I'm Not Here to Give a Speech
- Editor: Cristóbal Pera
- Author: Gabriel García Márquez
- Original title: Yo no vengo a decir un discurso
- Subject: Twenty-two of García Márquez's speeches from 1940 to 2007.
- Genre: Narrative, Chronicle
- Publisher: Mondadori
- Publication date: 29 October 2010
- Publication place: Barcelona, Spain

= I'm Not Here to Give a Speech =

2010 book by Gabriel García Márquez

I'm Not Here to Give a Speech (Yo no vengo a decir un discurso) is a book by Gabriel García Márquez presented on 29 October 2010 and published by Mondadori, which brings together twenty-two texts by the Colombian author. It covers a period from 1944, with the author's first speech at the age of seventeen on the occasion of his graduation from the Liceo de Zipaquirá, to 2007, with his talk in Mexico before the Academies of the Language and the King and Queen of Spain. The title of the book refers to that first speech, which began by stating: "Generally, in all social events like this one, a person is designated to give a speech. That person always seeks the most appropriate topic and develops it before those present. I have not come to give a speech."

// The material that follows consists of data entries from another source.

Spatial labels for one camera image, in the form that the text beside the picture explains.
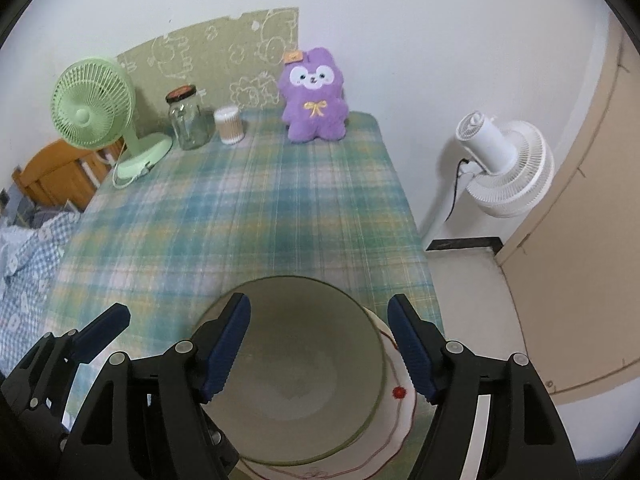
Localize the purple plush bunny toy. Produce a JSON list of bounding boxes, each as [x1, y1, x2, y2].
[[278, 47, 349, 143]]

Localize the checkered bear pattern blanket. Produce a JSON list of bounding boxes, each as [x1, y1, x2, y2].
[[0, 212, 80, 376]]

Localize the white standing fan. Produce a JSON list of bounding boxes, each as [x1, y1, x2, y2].
[[421, 110, 555, 248]]

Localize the white plate red floral trim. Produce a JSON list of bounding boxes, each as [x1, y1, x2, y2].
[[236, 314, 416, 480]]

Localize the green desk fan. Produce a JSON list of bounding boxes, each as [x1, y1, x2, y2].
[[50, 56, 172, 188]]

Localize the glass jar black lid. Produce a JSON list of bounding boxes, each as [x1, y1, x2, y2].
[[165, 84, 210, 151]]

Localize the beige door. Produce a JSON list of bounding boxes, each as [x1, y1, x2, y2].
[[498, 22, 639, 404]]

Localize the white fan power cord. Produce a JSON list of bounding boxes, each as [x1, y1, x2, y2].
[[110, 159, 156, 190]]

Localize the black fan power cable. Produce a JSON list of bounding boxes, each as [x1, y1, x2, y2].
[[441, 158, 474, 224]]

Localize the leaf pattern ceramic bowl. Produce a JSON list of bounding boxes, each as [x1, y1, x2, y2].
[[204, 276, 386, 466]]

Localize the plaid green blue tablecloth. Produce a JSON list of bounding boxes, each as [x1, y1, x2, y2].
[[43, 108, 442, 358]]

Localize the wooden chair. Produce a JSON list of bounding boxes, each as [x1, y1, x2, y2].
[[12, 140, 125, 211]]

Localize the green animal pattern mat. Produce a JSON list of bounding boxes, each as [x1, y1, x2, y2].
[[117, 8, 298, 129]]

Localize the cotton swab container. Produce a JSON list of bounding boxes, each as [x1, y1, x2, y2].
[[214, 105, 245, 145]]

The work was published six years after his last book Memories of My Melancholy Whores and was the last one released before his death in 2014. Most of the included texts were previously unpublished and covered various subjects, such as "the problems of Colombia, nuclear proliferation or ecological disasters, even the future of youth and education in Latin America." Among others, it included The Solitude of Latin America, the speech he gave upon receiving the Nobel Prize in Literature, The Best Job in the World, for the 52nd Assembly of the Inter American Press Association in 1996, his lecture How I Began to Write, delivered in Caracas in 1970, For You, on the occasion of his receiving the Rómulo Gallegos Prize for One Hundred Years of Solitude, as well as his tributes to other writers, such as Álvaro Mutis and Julio Cortázar.